Gianna Toboni, left, with Kai Shappley, right. Shappley is a transgender 5-year-old who spoke to Toboni for the VICE episode "Trans Youth" that airs tomorrow at 11pm. PHOTO COURTESY OF HBO
Gianna Toboni, left, with Kai Shappley, right. Shappley is a transgender 5-year-old who spoke to Toboni for the “VICE” episode “Trans Youth” that airs Friday at 11 p.m. COURTESY OF HBO

“VICE,” the Emmy Award-winning news program, has returned to HBO with its fifth season, airing on Fridays at 11 p.m., producing groundbreaking investigative pieces.

This documentary-style news show releases a new episode each week. “VICE” has gained notoriety for its compelling episodes, which have included coverage of the lives of North Korean defectors and the battle against ISIS in the Middle East.

This season, there are 30 episodes. The executive producers of the show — Bill Maher, Shane Smith and Eddy Moretti — work with a group of 12 correspondents who each take on a few issues per season.

The first episode of this season was split into two topics: Syria’s longtime dictator Bashar al-Assad, and the economic stakes of the reaction to climate change. However, the second episode, premiering on March 3, will focus exclusively on transgender youth in the United States.


The transgender community has been under a growing political spotlight as of late, particularly because of the national debate on what bathrooms transgender people should be allowed to use. In the upcoming episode, “VICE” correspondent and producer Gianna Toboni explores the emotionally-charged and rapidly-evolving subject of being a trans youth in American society. She speaks with several transgender youth and their families to learn how they cope and support one another in the midst of the intense and sometimes misunderstood process of transition.

“How do they feel? For these kids, that’s the most important question,” Toboni said. She added that she tried to make them feel as comfortable as possible on camera to draw out their free and genuine responses.

Instead of taking a general look at what it means to be transgender in today’s society, this episode focuses on the topic of how early the medical transition should begin for transgender kids.

Families and doctors are entering uncharted territory, rewriting the rules as they decide when and how to start medical intervention before transgender youth hit puberty.

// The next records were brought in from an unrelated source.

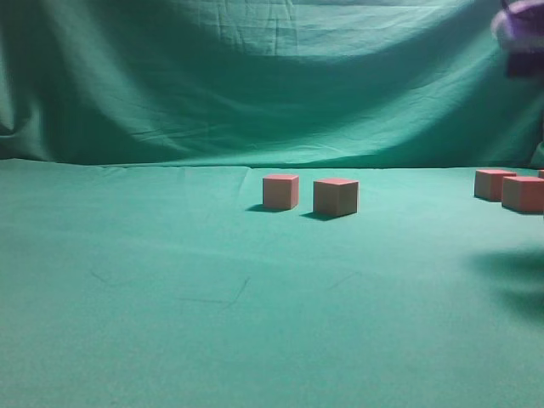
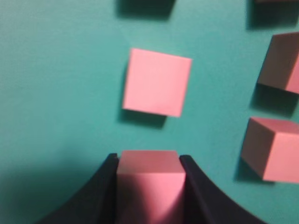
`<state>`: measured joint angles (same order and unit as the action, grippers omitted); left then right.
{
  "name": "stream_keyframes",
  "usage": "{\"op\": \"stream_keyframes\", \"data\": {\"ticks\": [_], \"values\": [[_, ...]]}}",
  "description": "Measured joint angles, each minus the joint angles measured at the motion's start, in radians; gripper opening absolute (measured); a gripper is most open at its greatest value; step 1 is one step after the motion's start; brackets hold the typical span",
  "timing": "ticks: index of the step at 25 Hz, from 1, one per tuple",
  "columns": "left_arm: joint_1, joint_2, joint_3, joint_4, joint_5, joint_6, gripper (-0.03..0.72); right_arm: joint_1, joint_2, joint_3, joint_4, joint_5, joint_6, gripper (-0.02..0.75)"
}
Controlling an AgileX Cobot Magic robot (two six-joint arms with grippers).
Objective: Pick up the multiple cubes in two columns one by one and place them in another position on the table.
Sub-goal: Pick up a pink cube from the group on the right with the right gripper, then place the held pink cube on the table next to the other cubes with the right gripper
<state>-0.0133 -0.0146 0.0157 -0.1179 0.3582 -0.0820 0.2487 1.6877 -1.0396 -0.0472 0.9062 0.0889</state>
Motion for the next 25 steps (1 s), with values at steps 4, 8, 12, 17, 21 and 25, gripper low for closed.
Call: {"op": "stream_keyframes", "data": {"ticks": [4,8,12,17,21,25], "values": [[0.0,0.0,0.0,0.0,0.0,0.0,0.0,0.098,-0.028,-0.137,0.059,0.122,-0.042,0.262],[0.0,0.0,0.0,0.0,0.0,0.0,0.0,0.25,-0.02,-0.298,0.071,0.156,0.001,0.262],[0.0,0.0,0.0,0.0,0.0,0.0,0.0,0.384,0.067,-0.494,0.079,0.175,0.063,0.262],[0.0,0.0,0.0,0.0,0.0,0.0,0.0,0.494,0.271,-0.74,0.08,0.256,0.079,0.262],[0.0,0.0,0.0,0.0,0.0,0.0,0.0,0.541,0.445,-0.927,0.08,0.313,0.113,0.262],[0.0,0.0,0.0,0.0,0.0,0.0,0.0,0.557,0.574,-1.068,0.05,0.326,0.185,0.262]]}}
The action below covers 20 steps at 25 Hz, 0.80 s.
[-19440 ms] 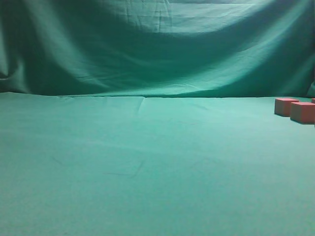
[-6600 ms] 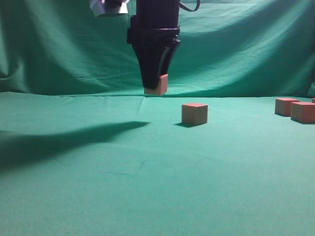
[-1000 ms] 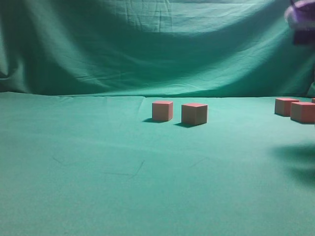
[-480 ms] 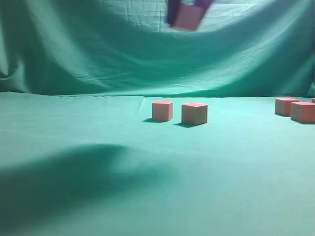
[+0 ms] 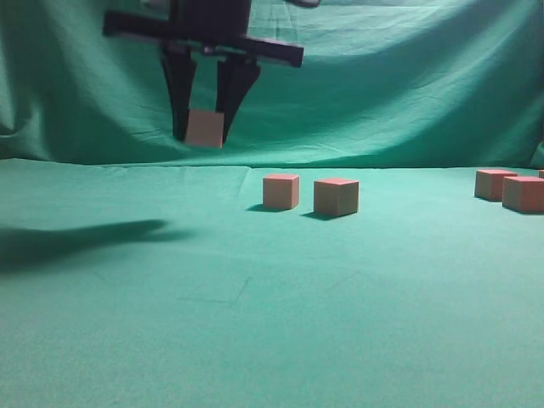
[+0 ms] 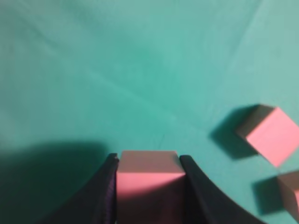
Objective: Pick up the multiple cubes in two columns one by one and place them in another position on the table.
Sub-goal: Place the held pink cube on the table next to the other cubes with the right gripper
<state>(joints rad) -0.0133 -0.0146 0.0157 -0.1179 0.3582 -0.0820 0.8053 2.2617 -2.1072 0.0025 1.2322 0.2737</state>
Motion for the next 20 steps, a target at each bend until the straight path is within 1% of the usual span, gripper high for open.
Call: {"op": "stream_keyframes", "data": {"ticks": [4,9,12,20], "values": [[0.0,0.0,0.0,0.0,0.0,0.0,0.0,0.0,0.069,-0.057,-0.054,0.003,0.065,0.262],[0.0,0.0,0.0,0.0,0.0,0.0,0.0,0.0,0.1,-0.062,-0.145,0.005,0.141,0.262],[0.0,0.0,0.0,0.0,0.0,0.0,0.0,0.0,0.106,-0.062,-0.165,0.0,0.159,0.262],[0.0,0.0,0.0,0.0,0.0,0.0,0.0,0.0,0.134,-0.062,-0.176,-0.027,0.198,0.262]]}}
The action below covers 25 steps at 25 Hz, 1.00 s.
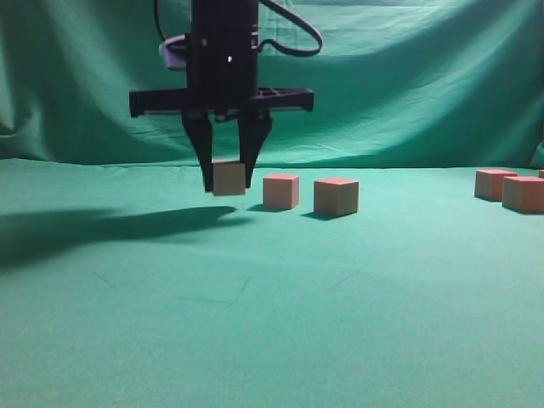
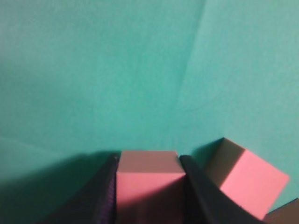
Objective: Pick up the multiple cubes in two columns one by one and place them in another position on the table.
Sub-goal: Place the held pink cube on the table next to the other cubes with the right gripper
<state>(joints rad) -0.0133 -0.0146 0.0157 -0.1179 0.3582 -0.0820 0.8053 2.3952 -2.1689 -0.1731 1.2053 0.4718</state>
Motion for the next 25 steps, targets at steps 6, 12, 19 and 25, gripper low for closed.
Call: {"op": "stream_keyframes", "data": {"ticks": [6,12,19,25], "values": [[0.0,0.0,0.0,0.0,0.0,0.0,0.0,0.0,0.023,0.0,0.0,-0.005,0.002,0.262],[0.0,0.0,0.0,0.0,0.0,0.0,0.0,0.0,0.023,0.0,-0.001,-0.017,0.002,0.262],[0.0,0.0,0.0,0.0,0.0,0.0,0.0,0.0,0.023,0.0,-0.001,-0.017,0.002,0.262],[0.0,0.0,0.0,0.0,0.0,0.0,0.0,0.0,0.023,0.0,-0.001,-0.018,0.002,0.262]]}}
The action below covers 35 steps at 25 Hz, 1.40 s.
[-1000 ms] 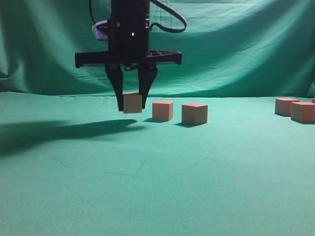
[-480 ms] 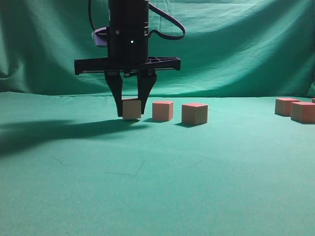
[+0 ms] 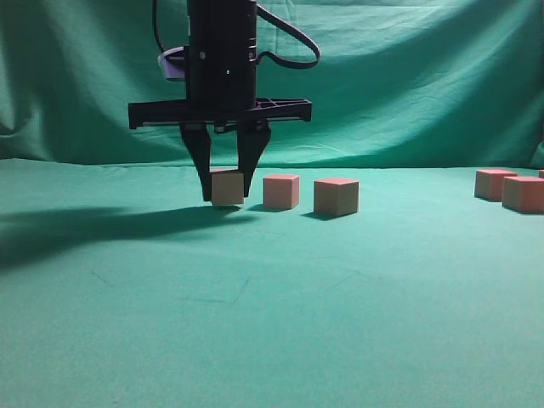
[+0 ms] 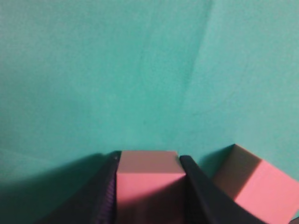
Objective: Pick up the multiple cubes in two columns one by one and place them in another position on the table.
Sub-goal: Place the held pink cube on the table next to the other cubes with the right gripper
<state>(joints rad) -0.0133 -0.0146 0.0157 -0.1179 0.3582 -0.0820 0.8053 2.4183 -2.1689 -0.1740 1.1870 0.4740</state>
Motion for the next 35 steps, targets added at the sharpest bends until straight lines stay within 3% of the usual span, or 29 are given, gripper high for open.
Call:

“This is the first time I’ve ever done a story where the experts don’t know the answer,” Toboni said. “They just don’t know what the long-term effects of cross-hormone therapy are going to be.”

The episode follows four transgender youth as they take steps – some dangerousto transition into their full selves. The emotional weight of the journey is not exclusive to the kids, affecting their families as well. This episode demonstrates how seemingly obscure topics like transgender youth can still touch on universal human emotions regardless of political stances.

Toboni especially tried to avoid making the episode political and to instead focus on the personal stories involved.

While producing this episode, she said she discovered that there is a “silent majority” of people who agree on providing rights for the LGBTQ community. For the people wishing to see change, Toboni said, “I think it’s about speaking up. It’s about talking to peers and encouraging them to educate themselves.”

The episode “Trans Youth” will air on HBO at 11 p.m. on Friday, March 3.